*** Opening of Recorded information ***

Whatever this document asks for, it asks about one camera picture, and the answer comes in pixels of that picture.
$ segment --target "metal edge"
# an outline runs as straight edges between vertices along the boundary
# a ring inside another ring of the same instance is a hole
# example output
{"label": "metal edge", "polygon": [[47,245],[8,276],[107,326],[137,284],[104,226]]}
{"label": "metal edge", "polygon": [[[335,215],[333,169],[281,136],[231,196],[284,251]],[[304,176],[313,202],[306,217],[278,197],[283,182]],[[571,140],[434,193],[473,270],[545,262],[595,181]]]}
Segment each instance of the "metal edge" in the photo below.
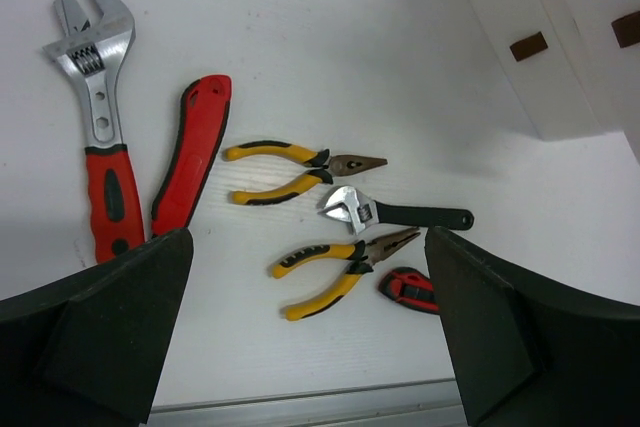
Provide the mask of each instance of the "metal edge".
{"label": "metal edge", "polygon": [[161,407],[152,411],[147,425],[337,426],[354,425],[354,422],[357,425],[375,427],[466,425],[458,386],[453,379],[206,405]]}

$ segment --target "white surface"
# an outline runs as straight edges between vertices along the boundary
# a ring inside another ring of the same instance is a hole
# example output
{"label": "white surface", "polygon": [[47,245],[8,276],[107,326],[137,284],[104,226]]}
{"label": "white surface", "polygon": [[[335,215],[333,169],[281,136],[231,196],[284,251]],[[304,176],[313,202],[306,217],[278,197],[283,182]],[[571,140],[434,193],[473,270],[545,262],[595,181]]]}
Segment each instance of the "white surface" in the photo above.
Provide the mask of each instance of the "white surface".
{"label": "white surface", "polygon": [[611,22],[640,10],[640,0],[566,0],[594,66],[611,99],[616,122],[640,159],[640,45],[621,49]]}
{"label": "white surface", "polygon": [[[60,35],[52,1],[0,0],[0,297],[92,259],[79,108],[40,51]],[[138,39],[118,96],[147,212],[180,93],[224,72],[234,82],[226,146],[275,138],[385,156],[387,167],[354,185],[388,203],[468,207],[472,241],[640,304],[640,167],[624,137],[535,140],[467,0],[123,1]],[[422,240],[326,313],[279,317],[343,264],[316,262],[278,281],[267,267],[308,243],[348,241],[346,227],[316,215],[322,186],[265,208],[230,205],[226,195],[299,171],[271,158],[214,165],[191,225],[196,253],[157,405],[452,376],[439,320],[374,290],[390,267],[425,268]]]}
{"label": "white surface", "polygon": [[[543,140],[603,132],[540,0],[470,1]],[[538,32],[542,32],[548,49],[517,62],[510,46]]]}

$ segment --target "large adjustable wrench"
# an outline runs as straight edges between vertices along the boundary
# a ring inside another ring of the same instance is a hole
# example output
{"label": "large adjustable wrench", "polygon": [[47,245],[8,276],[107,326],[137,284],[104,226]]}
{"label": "large adjustable wrench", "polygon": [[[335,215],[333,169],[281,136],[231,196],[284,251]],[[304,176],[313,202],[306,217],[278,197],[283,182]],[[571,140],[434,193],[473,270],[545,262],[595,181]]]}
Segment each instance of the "large adjustable wrench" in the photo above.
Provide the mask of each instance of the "large adjustable wrench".
{"label": "large adjustable wrench", "polygon": [[133,15],[120,0],[94,0],[97,25],[77,0],[56,0],[65,37],[44,47],[67,74],[80,104],[96,260],[105,262],[144,242],[138,190],[122,141],[116,102],[120,67],[135,40]]}

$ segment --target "wrench jaw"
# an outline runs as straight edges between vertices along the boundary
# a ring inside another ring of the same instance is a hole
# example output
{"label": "wrench jaw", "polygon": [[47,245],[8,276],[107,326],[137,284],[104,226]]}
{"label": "wrench jaw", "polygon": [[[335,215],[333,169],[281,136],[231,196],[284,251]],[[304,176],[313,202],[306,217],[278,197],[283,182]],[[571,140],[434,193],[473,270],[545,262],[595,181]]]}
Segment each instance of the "wrench jaw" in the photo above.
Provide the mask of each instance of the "wrench jaw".
{"label": "wrench jaw", "polygon": [[80,100],[87,145],[108,149],[122,144],[116,86],[122,63],[135,40],[133,15],[121,0],[94,0],[102,13],[96,25],[77,0],[56,0],[65,34],[44,47],[62,68]]}
{"label": "wrench jaw", "polygon": [[358,235],[367,227],[378,223],[375,201],[351,186],[338,187],[321,204],[320,214],[351,224]]}

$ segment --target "pliers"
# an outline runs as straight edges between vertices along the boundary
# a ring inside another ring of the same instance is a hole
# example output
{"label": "pliers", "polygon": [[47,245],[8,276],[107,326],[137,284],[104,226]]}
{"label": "pliers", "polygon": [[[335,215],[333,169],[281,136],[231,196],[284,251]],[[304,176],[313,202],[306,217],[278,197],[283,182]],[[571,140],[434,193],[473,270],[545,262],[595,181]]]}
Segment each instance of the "pliers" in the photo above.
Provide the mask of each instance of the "pliers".
{"label": "pliers", "polygon": [[272,275],[276,279],[284,277],[296,267],[312,260],[331,258],[352,260],[353,262],[349,264],[342,276],[329,290],[316,298],[287,307],[284,310],[285,318],[295,321],[324,312],[347,295],[364,274],[373,272],[375,264],[389,258],[418,236],[420,236],[419,228],[411,227],[394,234],[383,235],[368,243],[361,240],[355,244],[347,245],[314,245],[288,255],[274,266]]}
{"label": "pliers", "polygon": [[276,140],[262,140],[230,147],[225,151],[229,161],[242,159],[251,155],[275,155],[310,167],[293,182],[280,188],[266,192],[231,193],[231,200],[241,205],[273,205],[279,204],[308,191],[316,184],[333,184],[333,177],[346,177],[365,170],[387,165],[386,159],[362,157],[359,155],[334,155],[329,149],[316,152],[294,144]]}

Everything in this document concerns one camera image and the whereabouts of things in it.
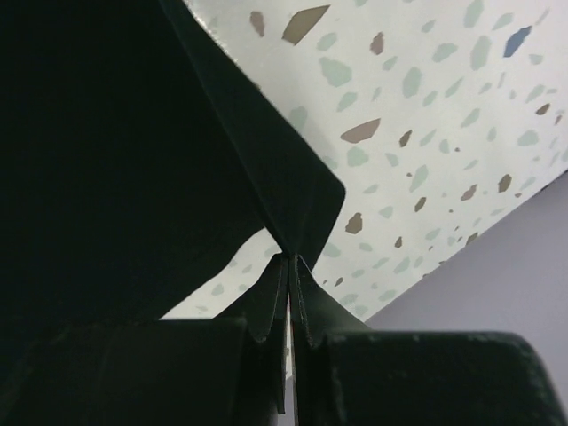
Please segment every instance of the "gray wall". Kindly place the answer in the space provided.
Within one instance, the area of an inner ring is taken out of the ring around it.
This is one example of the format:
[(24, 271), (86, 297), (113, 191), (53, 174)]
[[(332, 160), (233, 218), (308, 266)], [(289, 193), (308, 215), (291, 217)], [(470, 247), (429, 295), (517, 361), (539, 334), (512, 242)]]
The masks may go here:
[[(505, 217), (368, 324), (377, 330), (522, 335), (568, 406), (568, 175)], [(293, 425), (292, 383), (287, 383)]]

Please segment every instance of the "black fabric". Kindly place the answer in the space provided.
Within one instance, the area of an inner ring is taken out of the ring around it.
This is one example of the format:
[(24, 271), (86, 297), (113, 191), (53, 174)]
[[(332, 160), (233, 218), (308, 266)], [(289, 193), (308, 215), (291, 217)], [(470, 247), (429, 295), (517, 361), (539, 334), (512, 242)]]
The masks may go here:
[(322, 250), (341, 184), (175, 16), (187, 50), (157, 0), (0, 4), (2, 367), (43, 327), (160, 318), (264, 226)]

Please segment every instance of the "folded fabric flap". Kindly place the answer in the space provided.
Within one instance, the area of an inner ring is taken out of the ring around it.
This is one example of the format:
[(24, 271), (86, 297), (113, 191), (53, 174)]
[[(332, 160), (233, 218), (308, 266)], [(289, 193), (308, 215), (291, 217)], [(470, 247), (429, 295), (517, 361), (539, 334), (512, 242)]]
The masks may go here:
[(300, 135), (223, 53), (181, 0), (161, 1), (239, 155), (267, 229), (312, 268), (344, 188)]

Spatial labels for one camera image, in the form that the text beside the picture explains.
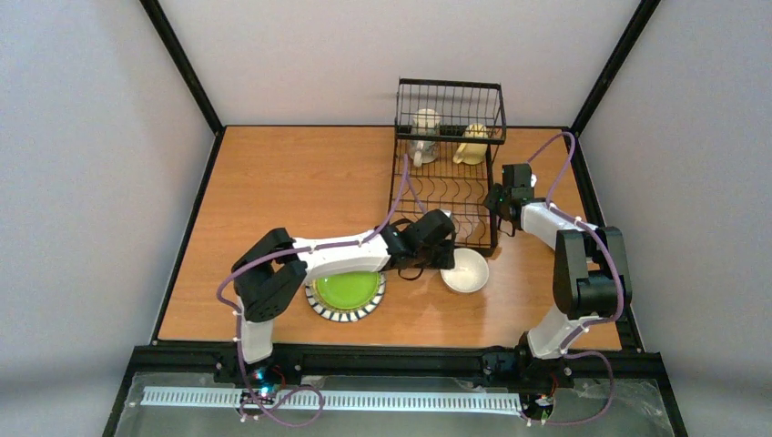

*** Close of Recorded information ***

What this task involves: Only an exact copy of the records, free of images, belongs in the answer.

Task answer:
Whatever this document asks for, it asks about one camera picture, and the answer comes in pixels of that picture.
$ segment --target "metal edge"
# an outline runs as straight edges between vertices along the boundary
# a ring inside another ring of the same instance is a hole
# example output
{"label": "metal edge", "polygon": [[47,245],[8,276],[107,326],[137,284],[104,226]]}
{"label": "metal edge", "polygon": [[[335,215],[333,169],[281,136],[231,196],[284,251]],[[304,176],[313,202],[306,217],[278,197],[283,182]],[[571,140],[434,193],[473,270],[545,262],[595,181]]]}
Segment each instance of the "metal edge" in the photo below.
Provide the mask of each instance of the "metal edge".
{"label": "metal edge", "polygon": [[161,407],[152,411],[147,425],[337,426],[354,425],[354,422],[357,425],[375,427],[466,425],[458,386],[453,379],[206,405]]}

$ segment --target "white surface"
# an outline runs as straight edges between vertices along the boundary
# a ring inside another ring of the same instance is a hole
# example output
{"label": "white surface", "polygon": [[47,245],[8,276],[107,326],[137,284],[104,226]]}
{"label": "white surface", "polygon": [[[335,215],[333,169],[281,136],[231,196],[284,251]],[[304,176],[313,202],[306,217],[278,197],[283,182]],[[571,140],[434,193],[473,270],[545,262],[595,181]]]}
Segment each instance of the "white surface" in the photo above.
Provide the mask of each instance of the "white surface".
{"label": "white surface", "polygon": [[611,22],[640,10],[640,0],[566,0],[594,66],[611,99],[616,122],[640,159],[640,45],[621,49]]}
{"label": "white surface", "polygon": [[[60,35],[52,1],[0,0],[0,297],[92,259],[79,108],[40,51]],[[138,39],[118,96],[147,212],[180,93],[224,72],[234,82],[226,146],[275,138],[385,156],[387,167],[354,185],[388,203],[468,207],[472,241],[640,304],[640,167],[624,137],[535,140],[467,0],[123,1]],[[422,240],[326,313],[279,317],[343,264],[316,262],[278,281],[267,267],[308,243],[348,241],[346,227],[316,215],[322,186],[265,208],[230,205],[226,195],[299,171],[271,158],[214,165],[191,225],[196,253],[157,405],[452,376],[439,320],[374,290],[390,267],[425,268]]]}
{"label": "white surface", "polygon": [[[543,140],[603,132],[540,0],[470,1]],[[538,32],[542,32],[548,49],[517,62],[510,46]]]}

$ segment --target "large adjustable wrench"
# an outline runs as straight edges between vertices along the boundary
# a ring inside another ring of the same instance is a hole
# example output
{"label": "large adjustable wrench", "polygon": [[47,245],[8,276],[107,326],[137,284],[104,226]]}
{"label": "large adjustable wrench", "polygon": [[[335,215],[333,169],[281,136],[231,196],[284,251]],[[304,176],[313,202],[306,217],[278,197],[283,182]],[[571,140],[434,193],[473,270],[545,262],[595,181]]]}
Segment each instance of the "large adjustable wrench" in the photo above.
Provide the mask of each instance of the "large adjustable wrench".
{"label": "large adjustable wrench", "polygon": [[133,15],[120,0],[94,0],[97,25],[77,0],[56,0],[65,37],[44,47],[67,74],[80,104],[96,260],[105,262],[144,242],[138,190],[122,141],[116,102],[120,67],[135,40]]}

$ segment --target "wrench jaw"
# an outline runs as straight edges between vertices along the boundary
# a ring inside another ring of the same instance is a hole
# example output
{"label": "wrench jaw", "polygon": [[47,245],[8,276],[107,326],[137,284],[104,226]]}
{"label": "wrench jaw", "polygon": [[[335,215],[333,169],[281,136],[231,196],[284,251]],[[304,176],[313,202],[306,217],[278,197],[283,182]],[[571,140],[434,193],[473,270],[545,262],[595,181]]]}
Segment each instance of the "wrench jaw" in the photo above.
Provide the mask of each instance of the "wrench jaw".
{"label": "wrench jaw", "polygon": [[80,100],[87,145],[108,149],[122,144],[116,86],[122,63],[135,40],[133,15],[121,0],[94,0],[102,13],[96,25],[77,0],[56,0],[65,34],[44,47],[62,68]]}
{"label": "wrench jaw", "polygon": [[358,235],[367,227],[378,223],[375,201],[351,186],[338,187],[321,204],[320,214],[351,224]]}

$ segment --target "pliers"
# an outline runs as straight edges between vertices along the boundary
# a ring inside another ring of the same instance is a hole
# example output
{"label": "pliers", "polygon": [[47,245],[8,276],[107,326],[137,284],[104,226]]}
{"label": "pliers", "polygon": [[[335,215],[333,169],[281,136],[231,196],[284,251]],[[304,176],[313,202],[306,217],[278,197],[283,182]],[[571,140],[434,193],[473,270],[545,262],[595,181]]]}
Segment each instance of the "pliers" in the photo above.
Provide the mask of each instance of the "pliers".
{"label": "pliers", "polygon": [[272,275],[276,279],[284,277],[296,267],[312,260],[331,258],[352,260],[353,262],[349,264],[342,276],[329,290],[316,298],[287,307],[284,310],[285,318],[295,321],[324,312],[347,295],[364,274],[373,272],[375,264],[389,258],[418,236],[420,236],[419,228],[411,227],[394,234],[383,235],[368,243],[361,240],[355,244],[347,245],[314,245],[288,255],[274,266]]}
{"label": "pliers", "polygon": [[276,140],[262,140],[230,147],[225,151],[229,161],[242,159],[251,155],[275,155],[310,167],[293,182],[280,188],[266,192],[231,193],[231,200],[241,205],[273,205],[279,204],[308,191],[316,184],[333,184],[333,177],[346,177],[365,170],[387,165],[386,159],[362,157],[359,155],[334,155],[329,149],[316,152],[294,144]]}

Everything in this document concerns one camera image and the whereabouts of things in it.
Please segment every instance of the "gray wall". Kindly place the answer in the space provided.
Within one instance, the area of an inner ring is taken out of the ring around it.
This is one example of the format:
[(24, 271), (86, 297), (113, 191), (53, 174)]
[[(332, 160), (233, 218), (308, 266)], [(289, 193), (308, 215), (291, 217)], [(470, 247), (429, 295), (517, 361), (539, 334), (512, 242)]]
The masks may go here:
[[(505, 217), (368, 324), (377, 330), (522, 335), (568, 406), (568, 175)], [(293, 425), (292, 383), (287, 383)]]

Please segment every instance of the "black fabric". Kindly place the answer in the space provided.
Within one instance, the area of an inner ring is taken out of the ring around it.
This is one example of the format:
[(24, 271), (86, 297), (113, 191), (53, 174)]
[[(332, 160), (233, 218), (308, 266)], [(289, 193), (308, 215), (291, 217)], [(470, 247), (429, 295), (517, 361), (539, 334), (512, 242)]]
The masks may go here:
[(322, 250), (341, 184), (175, 16), (187, 50), (157, 0), (0, 4), (2, 367), (43, 327), (160, 318), (264, 226)]

Please segment every instance of the "folded fabric flap". Kindly place the answer in the space provided.
Within one instance, the area of an inner ring is taken out of the ring around it.
This is one example of the format:
[(24, 271), (86, 297), (113, 191), (53, 174)]
[[(332, 160), (233, 218), (308, 266)], [(289, 193), (308, 215), (291, 217)], [(470, 247), (429, 295), (517, 361), (539, 334), (512, 242)]]
The masks may go here:
[(300, 135), (223, 53), (181, 0), (161, 1), (239, 155), (267, 229), (312, 268), (344, 188)]

Spatial labels for one camera image, in the form that the text beside the picture explains.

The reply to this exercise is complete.